In the last fifteen years, much new scientific work has shown the value of LCHF diets, technically known as ketogenic diets. "New Atkins for a New You: The Ultimate Diet for Shedding Weight and Feeling Great" (2010) was written by Eric C. Westman, Stephen D. Phinney, and Jeff S. Volek. Since then Many researchers have been involved, Prof. Timothy Noakes, Dr David Unwin, Dr Richard Bernstein, Dr Andreas Eenfeldt, and Prof. Robert Lustig are among the 55 notable people working in this field who have "expert pages" in this website.
William Banting
William Banting is notable because he was the first to publish in English the European idea that a diet low in carbohydrates was important if you wanted to lose weight.
Dr Wilhelm Ebstein
The real hero of LCHF diet in Europe was Dr Wilhelm Ebstein.
From Wikipedia:
He studied medicine at the University of Breslau, and at the University of Berlin. Appointed professor at the University of Göttingen, in 1874.

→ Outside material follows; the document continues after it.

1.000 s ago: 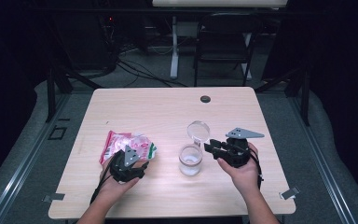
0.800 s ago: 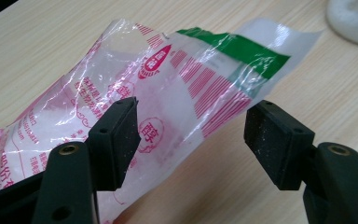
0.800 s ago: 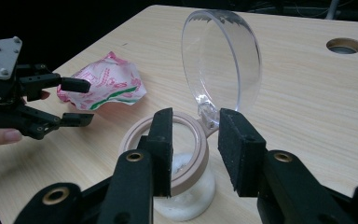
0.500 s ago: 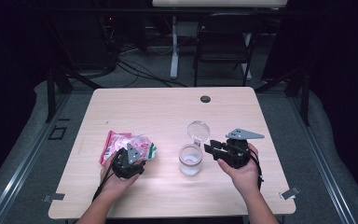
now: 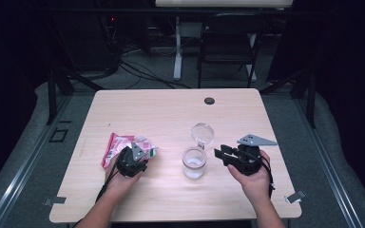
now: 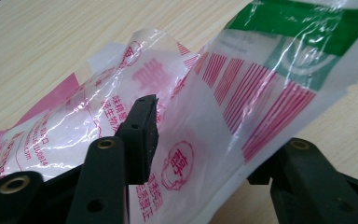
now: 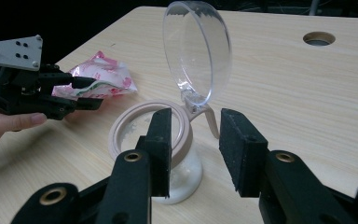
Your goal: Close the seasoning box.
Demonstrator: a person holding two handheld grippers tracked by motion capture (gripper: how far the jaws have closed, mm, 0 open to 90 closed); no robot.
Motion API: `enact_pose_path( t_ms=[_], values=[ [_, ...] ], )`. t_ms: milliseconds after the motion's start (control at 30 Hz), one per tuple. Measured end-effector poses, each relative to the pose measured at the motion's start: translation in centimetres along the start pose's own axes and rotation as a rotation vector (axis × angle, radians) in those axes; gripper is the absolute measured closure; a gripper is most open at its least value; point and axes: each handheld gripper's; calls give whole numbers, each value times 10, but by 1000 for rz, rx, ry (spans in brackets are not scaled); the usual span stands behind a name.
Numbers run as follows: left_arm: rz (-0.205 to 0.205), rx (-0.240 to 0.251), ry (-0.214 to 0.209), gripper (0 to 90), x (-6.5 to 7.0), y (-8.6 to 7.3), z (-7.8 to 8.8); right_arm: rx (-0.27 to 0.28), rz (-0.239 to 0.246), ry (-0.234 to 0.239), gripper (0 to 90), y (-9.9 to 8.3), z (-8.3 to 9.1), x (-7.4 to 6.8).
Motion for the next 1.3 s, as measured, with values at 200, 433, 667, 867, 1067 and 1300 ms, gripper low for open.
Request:
enact_pose_path(
  t_ms=[200,433,667,867,1067,1300],
  values=[
    [41,-8,4,694,-5,0,-4,8,-10,-17,642,-2,5,2],
    [114,-10,-1,834,-15,0,-2,6,-8,-24,636,-3,8,3],
    [181,-12,-25,900,-23,-2,-2,6,-7,-25,634,-3,8,3],
    [188,-12,-27,900,-25,-2,-1,2,-4,-25,633,-3,8,3],
    [210,0,-24,900,-27,-2,1,10,-9,-30,625,-4,7,4],
    [226,14,-25,900,-29,-1,4,12,21,-32,595,-4,7,2]
  ],
)
Point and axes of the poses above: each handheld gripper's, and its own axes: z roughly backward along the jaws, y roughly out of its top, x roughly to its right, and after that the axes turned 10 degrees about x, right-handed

He specialised in obesity and gout, as well as dyspepsia.
The introduced an number of new procedures for the treatment of nutritional problems. This included the virtual elimination of carbohydrates from the diet, while allowing fat to be administered with adequate protein.
Ebstein was critical of the Banting diet, because it was high in protein and contained much to little fat.
For gout, he recommended a high-fat diet and eating berry fruits, and no alcohol.
Ebstein believed that fat contained a nutritive value equivalent to two and a half times that of carbohydrates.
Banting v Paleo
Banting and the best Paleo diets are very similar but have different scientific roots and a different purpose. The Banting diet aims at weight loss, and maintaining you in ketosis for maximum metabolic advantage. The Paleo diet aims at reducing the permeability of the gut and restoring your body to better metabolic health, but is not concerned with ketosis. On a Paleo diet you might well be in ketosis, but that's not the objective.